The practice of outsourcing, or moving job functions from internal staff to outside vendors, has increased dramatically in the past few years. Organizations large and small have turned to the practice of outsourcing to improve efficiency, cut costs and free resources up to concentrate on core competencies.

Yet turning key functions over to an outside entity, regardless of its qualifications and expertise, comes with its own set of challenges. Companies must take a measured approach, from selecting the right outsourcing partner all the way through to managing and integrating the now-outsourced process into overall operations, in order to reap all the benefits of outsourcing.

These best practices can help your outsourcing program succeed:

Understand your competencies
Outsourcing can’t be done offhandedly. You need to define your company’s core mission and determine which operations are central to that mission. Then consider outsourcing non-essential functions. For example, if your key differentiator is customer service, it may not make sense to outsource your call center, since you can potentially lose control of quality and customer feedback. Rather, it may be smarter to deploy full-time, highly trained employees on that core function while assigning HR, manufacturing, logistics or other less strategic functions to an external partner.

Exercise due diligence in evaluating partners
Just as you would check references and investigate the background of a potential full-time hire, the same rigorous vetting process should apply when taking an outsourcing partner. Ask for feedback from other clients who have used their services and be sure to voice any and all concerns about their abilities or how they work. It makes sense to select an outsourcing partner who has specific expertise in your particular market segment – for example, if your business is technology manufacturing or mass-market retail, find an outsourcing provider that has industry knowledge and clients in that particular area.

Clearly define scope and schedules
Define your requirements and expectations carefully, and communicate them clearly and continuously to your outsourcing partner. It helps to give outsourcers as much information as possible about the way you work and how you expect their service to be delivered. This is especially important in heading off misunderstandings with overseas outsourcers, where relationships can be complicated by language, legal, cultural or time-zone differences.

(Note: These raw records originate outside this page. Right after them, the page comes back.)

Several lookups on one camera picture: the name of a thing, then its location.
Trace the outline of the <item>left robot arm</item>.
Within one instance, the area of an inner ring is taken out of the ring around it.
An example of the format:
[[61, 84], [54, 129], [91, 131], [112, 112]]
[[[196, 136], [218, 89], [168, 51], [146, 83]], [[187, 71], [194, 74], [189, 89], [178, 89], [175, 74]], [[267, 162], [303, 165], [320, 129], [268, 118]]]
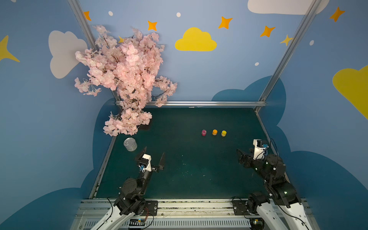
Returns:
[[140, 170], [138, 178], [128, 178], [119, 188], [120, 193], [111, 208], [93, 227], [93, 230], [118, 230], [133, 216], [141, 214], [145, 209], [146, 200], [143, 198], [147, 191], [153, 172], [164, 170], [165, 153], [162, 154], [157, 166], [151, 164], [151, 156], [147, 149], [135, 157]]

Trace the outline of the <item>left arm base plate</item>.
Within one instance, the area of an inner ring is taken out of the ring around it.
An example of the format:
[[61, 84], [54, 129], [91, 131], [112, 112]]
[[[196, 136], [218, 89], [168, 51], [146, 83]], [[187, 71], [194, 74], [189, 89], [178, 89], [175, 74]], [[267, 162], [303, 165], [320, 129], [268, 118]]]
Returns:
[[158, 212], [158, 200], [146, 200], [144, 204], [143, 211], [141, 212], [141, 216], [146, 216], [147, 212], [149, 215], [156, 216]]

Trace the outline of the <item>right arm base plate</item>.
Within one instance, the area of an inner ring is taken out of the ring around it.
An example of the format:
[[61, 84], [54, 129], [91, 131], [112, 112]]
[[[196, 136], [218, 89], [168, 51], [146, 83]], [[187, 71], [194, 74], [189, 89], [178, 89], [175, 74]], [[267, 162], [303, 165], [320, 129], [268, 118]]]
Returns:
[[257, 212], [248, 205], [248, 200], [236, 198], [231, 201], [231, 204], [236, 216], [255, 216], [257, 214]]

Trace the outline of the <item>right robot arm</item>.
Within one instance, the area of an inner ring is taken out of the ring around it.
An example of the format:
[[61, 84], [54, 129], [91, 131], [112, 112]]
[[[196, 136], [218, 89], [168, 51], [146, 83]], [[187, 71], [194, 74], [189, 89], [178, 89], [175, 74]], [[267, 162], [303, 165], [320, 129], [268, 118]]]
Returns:
[[286, 165], [277, 154], [264, 156], [236, 150], [238, 162], [253, 169], [264, 181], [268, 195], [249, 195], [247, 211], [259, 215], [271, 230], [312, 230], [301, 197], [286, 179]]

Specify in writing your payment terms, service-level agreements, schedules and milestones, and any other aspect of your product or service delivery. Communicate changes clearly as they occur so no one is left in the dark.

Start small
To be sure you are comfortable with an outsourcing provider, start with a small pilot project. This lets you work out any kinks without jeopardizing mission-critical business practices. This also provides a manageable and measurable basis upon which to quantify results.

Avoid the “out of sight, out of mind” trap
Many companies outsource a key business function only to have it fall off their radar. In order for an outsourcing relationship to work, companies have to establish key knowledge transfer mechanisms, which keep the core business connected to the outsourced function. Establishing internal liaisons to work regularly with the outsourcing provider is one way to ensure this happens. Companies also need to formalize how the outsourcing provider communicates key information. This kind of feedback loop ensures that your business is not at risk of losing control of the outsourced function.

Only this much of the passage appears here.